Task to complete
Each line of the material must appear again in the answer, exactly.

Dataset extract
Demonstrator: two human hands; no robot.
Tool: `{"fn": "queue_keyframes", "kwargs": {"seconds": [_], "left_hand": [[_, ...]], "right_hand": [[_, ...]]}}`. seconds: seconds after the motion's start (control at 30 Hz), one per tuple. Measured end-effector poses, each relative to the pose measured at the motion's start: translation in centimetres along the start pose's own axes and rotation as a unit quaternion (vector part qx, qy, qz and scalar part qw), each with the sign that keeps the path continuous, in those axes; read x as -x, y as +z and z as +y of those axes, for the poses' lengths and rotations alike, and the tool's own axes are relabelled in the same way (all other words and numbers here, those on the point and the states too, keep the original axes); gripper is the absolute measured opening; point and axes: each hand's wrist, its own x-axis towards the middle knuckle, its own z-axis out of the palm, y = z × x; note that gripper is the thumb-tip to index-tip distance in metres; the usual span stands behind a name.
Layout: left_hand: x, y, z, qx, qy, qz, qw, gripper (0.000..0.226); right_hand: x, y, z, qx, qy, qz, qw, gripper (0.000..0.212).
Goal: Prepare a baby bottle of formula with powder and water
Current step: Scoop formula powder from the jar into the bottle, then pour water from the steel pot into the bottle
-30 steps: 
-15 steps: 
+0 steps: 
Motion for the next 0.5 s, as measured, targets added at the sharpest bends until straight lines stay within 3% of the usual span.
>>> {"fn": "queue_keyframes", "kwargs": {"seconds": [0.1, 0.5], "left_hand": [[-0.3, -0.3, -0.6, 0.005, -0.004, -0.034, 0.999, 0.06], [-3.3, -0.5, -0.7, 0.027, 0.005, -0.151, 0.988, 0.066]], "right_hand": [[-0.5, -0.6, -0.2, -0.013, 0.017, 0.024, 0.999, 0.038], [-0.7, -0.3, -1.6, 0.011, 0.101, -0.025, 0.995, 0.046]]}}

Solution
Demonstrator: two human hands; no robot.
Tool: `{"fn": "queue_keyframes", "kwargs": {"seconds": [_], "left_hand": [[_, ...]], "right_hand": [[_, ...]]}}`. seconds: seconds after the motion's start (control at 30 Hz), one per tuple. Measured end-effector poses, each relative to the pose measured at the motion's start: translation in centimetres along the start pose's own axes and rotation as a unit quaternion (vector part qx, qy, qz and scalar part qw), each with the sign that keeps the path continuous, in those axes; read x as -x, y as +z and z as +y of those axes, for the poses' lengths and rotations alike, and the tool's own axes are relabelled in the same way (all other words and numbers here, those on the point and the states too, keep the original axes); gripper is the absolute measured opening; point and axes: each hand's wrist, its own x-axis towards the middle knuckle, its own z-axis out of the palm, y = z × x; note that gripper is the thumb-tip to index-tip distance in metres; the usual span stands behind a name.
Layout: left_hand: x, y, z, qx, qy, qz, qw, gripper (0.000..0.226); right_hand: x, y, z, qx, qy, qz, qw, gripper (0.000..0.212).
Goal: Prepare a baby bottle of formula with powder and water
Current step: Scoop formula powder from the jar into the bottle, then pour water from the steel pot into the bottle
-30 steps: 
-15 steps: 
+0 steps: 
Motion for the next 0.5 s, as measured, targets added at the sharpest bends until straight lines stay within 3% of the usual span.
>>> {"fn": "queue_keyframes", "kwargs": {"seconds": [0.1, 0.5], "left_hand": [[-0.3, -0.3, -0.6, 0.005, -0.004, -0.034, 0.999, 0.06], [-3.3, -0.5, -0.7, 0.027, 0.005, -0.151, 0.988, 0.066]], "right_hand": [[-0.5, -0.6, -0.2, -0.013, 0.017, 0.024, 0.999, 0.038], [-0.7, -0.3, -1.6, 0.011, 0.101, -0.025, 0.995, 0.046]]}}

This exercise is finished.